The Advocate General of the European Court SZPUNAR issued his opinion in case C‑470/14 Entidad de Gestión de Derechos de los Productores Audiovisuales (EGEDA), Derechos de Autor de Medios Audiovisuales (DAMA) and Visual Entidad de Gestión de Artistas Plásticos (VEGAP) v Administración del Estado.
The case concerns the following:
The Entidad de Gestión de Derechos de los Productores Audiovisuales (Collecting Society for Audio-Visual Producers, or EGEDA), the Derechos de Autor de Medios Audiovisuales (Collecting Society for Audio-Visual Media Copyright, or DAMA) and the Visual Entidad de Gestión de Artistas Plásticos (Collecting Society for Visual Artists, or VEGAP) are Spanish intellectual property rights collecting societies. On 7 February 2013, they brought an action against Royal Decree 1657/2012 before the Tribunal Supremo (Supreme Court). Other intellectual property rights collecting societies were then given leave to take part in the proceedings.

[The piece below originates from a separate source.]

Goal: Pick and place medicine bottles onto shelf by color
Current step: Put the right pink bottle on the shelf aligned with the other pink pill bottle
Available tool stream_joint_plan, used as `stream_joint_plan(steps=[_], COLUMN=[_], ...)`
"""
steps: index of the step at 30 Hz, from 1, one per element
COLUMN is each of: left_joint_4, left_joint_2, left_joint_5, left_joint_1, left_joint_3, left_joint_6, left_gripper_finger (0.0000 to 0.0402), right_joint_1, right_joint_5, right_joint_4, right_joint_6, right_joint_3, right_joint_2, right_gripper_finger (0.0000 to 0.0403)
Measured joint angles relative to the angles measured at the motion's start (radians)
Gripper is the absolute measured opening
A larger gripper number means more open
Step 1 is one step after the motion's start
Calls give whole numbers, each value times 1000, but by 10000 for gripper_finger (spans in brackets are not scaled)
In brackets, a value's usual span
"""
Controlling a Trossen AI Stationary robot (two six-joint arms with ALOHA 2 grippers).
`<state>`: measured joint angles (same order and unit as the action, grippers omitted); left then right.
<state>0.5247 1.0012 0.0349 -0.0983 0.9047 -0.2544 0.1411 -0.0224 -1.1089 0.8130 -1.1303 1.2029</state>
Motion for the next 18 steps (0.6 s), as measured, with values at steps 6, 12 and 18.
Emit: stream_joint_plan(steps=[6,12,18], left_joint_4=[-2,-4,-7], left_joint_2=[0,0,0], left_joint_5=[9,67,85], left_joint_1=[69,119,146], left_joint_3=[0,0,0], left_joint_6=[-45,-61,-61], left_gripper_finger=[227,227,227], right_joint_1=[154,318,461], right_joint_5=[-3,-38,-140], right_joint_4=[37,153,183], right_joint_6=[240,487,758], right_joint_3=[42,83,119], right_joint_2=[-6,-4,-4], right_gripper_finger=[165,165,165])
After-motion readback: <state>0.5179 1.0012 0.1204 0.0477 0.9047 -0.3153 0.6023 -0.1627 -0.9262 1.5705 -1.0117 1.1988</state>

The Administración del Estado (State Administration), defendant in the main proceedings, is supported by the Asociación Multisectorial de Empresas de la Electrónica, las Tecnologías de la Información y la Comunicación, de las Telecomunicaciones y de los contenidos Digitales (AMETIC), which is an association of undertakings operating in the IT sector.

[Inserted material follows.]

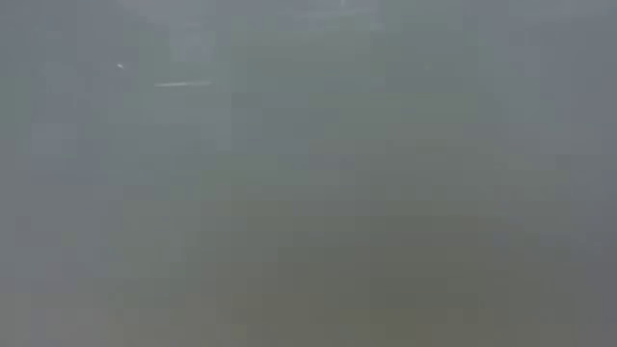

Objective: Sort Maruchan noodles
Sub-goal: Put the bottom right red noodle pack into the bottom white bin

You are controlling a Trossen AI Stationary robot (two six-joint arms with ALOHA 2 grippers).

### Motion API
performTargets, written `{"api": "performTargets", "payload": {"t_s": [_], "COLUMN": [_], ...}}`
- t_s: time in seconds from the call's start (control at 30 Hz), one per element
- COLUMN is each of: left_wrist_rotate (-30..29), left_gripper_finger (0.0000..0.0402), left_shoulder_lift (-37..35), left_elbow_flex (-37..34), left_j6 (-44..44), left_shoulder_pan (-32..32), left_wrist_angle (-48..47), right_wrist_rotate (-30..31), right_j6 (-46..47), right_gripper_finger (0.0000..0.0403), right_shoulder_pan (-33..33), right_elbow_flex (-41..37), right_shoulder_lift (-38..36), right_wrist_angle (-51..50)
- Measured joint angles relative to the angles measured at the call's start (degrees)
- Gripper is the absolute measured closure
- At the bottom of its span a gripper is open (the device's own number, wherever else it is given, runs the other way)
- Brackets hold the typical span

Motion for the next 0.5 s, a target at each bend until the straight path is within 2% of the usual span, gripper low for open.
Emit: {"api": "performTargets", "payload": {"t_s": [0.17,0.5], "left_wrist_rotate": [0.1,0.0], "left_gripper_finger": [0.0370,0.0370], "left_shoulder_lift": [-0.1,0.8], "left_elbow_flex": [0.0,0.0], "left_j6": [0.0,0.0], "left_shoulder_pan": [0.0,0.1], "left_wrist_angle": [-0.1,0.1], "right_wrist_rotate": [-3.0,-4.0], "right_j6": [0.7,1.5], "right_gripper_finger": [0.0228,0.0247], "right_shoulder_pan": [-0.2,-2.2], "right_elbow_flex": [0.0,0.2], "right_shoulder_lift": [2.7,3.4], "right_wrist_angle": [5.3,5.2]}}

In support of their claims, the applicants in the main proceedings submit inter alia that Royal Decree 1657/2012 is in two respects incompatible with Article 5(2)(b) of Directive 2001/29 as interpreted in the case-law of the Court. First, they submit, in essence, that Article 5(2)(b) requires that the cost of fair compensation granted to rightholders on the basis of the private copying exception should be borne, at least ultimately, by the persons who cause harm to their exclusive reproduction right as a result of this exception, whereas the scheme established by the Tenth Additional Provision of Royal Decree-Law 20/2011 and by Royal Decree 1657/2012 charges it to the State Budget, and therefore to all taxpayers. Secondly, they argue, in the alternative and in essence, that the fairness of this compensation is not guaranteed by Spanish law, inasmuch as Article 3 of Royal Decree 1657/2012 provides that a cap be imposed ex ante on the annual resources allocated to financing compensation, whereas the harm actually caused to rightholders by private copying can be ascertained only ex post.

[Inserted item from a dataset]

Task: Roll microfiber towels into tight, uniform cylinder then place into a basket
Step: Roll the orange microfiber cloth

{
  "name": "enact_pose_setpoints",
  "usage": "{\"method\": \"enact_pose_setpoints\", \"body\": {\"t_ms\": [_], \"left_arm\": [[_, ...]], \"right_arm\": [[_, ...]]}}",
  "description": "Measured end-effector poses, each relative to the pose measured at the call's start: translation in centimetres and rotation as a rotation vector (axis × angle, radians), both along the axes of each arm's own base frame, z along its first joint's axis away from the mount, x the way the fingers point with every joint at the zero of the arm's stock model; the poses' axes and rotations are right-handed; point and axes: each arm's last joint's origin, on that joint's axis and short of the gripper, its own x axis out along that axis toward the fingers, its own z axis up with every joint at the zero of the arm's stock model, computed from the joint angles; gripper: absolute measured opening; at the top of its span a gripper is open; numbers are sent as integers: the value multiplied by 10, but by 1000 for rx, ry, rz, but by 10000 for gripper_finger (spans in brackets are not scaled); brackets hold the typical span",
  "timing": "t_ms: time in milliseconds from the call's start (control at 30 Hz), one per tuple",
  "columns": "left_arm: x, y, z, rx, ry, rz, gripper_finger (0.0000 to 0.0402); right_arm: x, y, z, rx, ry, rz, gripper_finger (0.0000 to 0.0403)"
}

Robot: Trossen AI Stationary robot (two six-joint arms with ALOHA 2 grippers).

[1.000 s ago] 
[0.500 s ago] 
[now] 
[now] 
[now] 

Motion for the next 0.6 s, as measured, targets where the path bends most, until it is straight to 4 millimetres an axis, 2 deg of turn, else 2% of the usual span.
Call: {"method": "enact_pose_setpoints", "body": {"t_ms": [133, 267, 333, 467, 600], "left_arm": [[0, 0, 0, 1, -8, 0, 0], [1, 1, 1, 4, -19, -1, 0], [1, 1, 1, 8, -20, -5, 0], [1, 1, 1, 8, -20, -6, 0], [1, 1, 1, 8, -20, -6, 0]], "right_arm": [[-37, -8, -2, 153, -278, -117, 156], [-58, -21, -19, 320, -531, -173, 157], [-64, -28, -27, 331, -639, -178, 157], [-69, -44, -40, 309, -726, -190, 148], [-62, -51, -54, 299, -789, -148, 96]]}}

(1) Is a scheme for fair compensation for private copying compatible with Article 5(2)(b) of Directive 2001/29 where the scheme, while taking as a basis an estimate of the harm actually caused, is financed from the General State Budget, it thus not being possible to ensure that the cost of that compensation is borne by the users of private copies?
(2) If the first question is answered in the affirmative, is the scheme compatible with Article 5(2)(b) of Directive 2001/29 where the total amount allocated by the General State Budget to fair compensation for private copying, although it is calculated on the basis of the harm actually caused, has to be set within the budgetary limits established for each financial year?’
The Advocate’s opinion:
(1) Article 5(2)(b) of Directive 2001/29/EC of the European Parliament and of the Council of 22 May 2001 on the harmonisation of certain aspects of copyright and related rights in the information society must be interpreted as not precluding financing of the fair compensation referred to therein from the General State Budget.
(2) Article 5(2)(b) of Directive 2001/29 must be interpreted as precluding the amount of the fair compensation referred to therein being set within the budgetary limits established a priori for each financial year without the estimated harm to rightholders being taken into account for the purpose of setting the amount of compensation.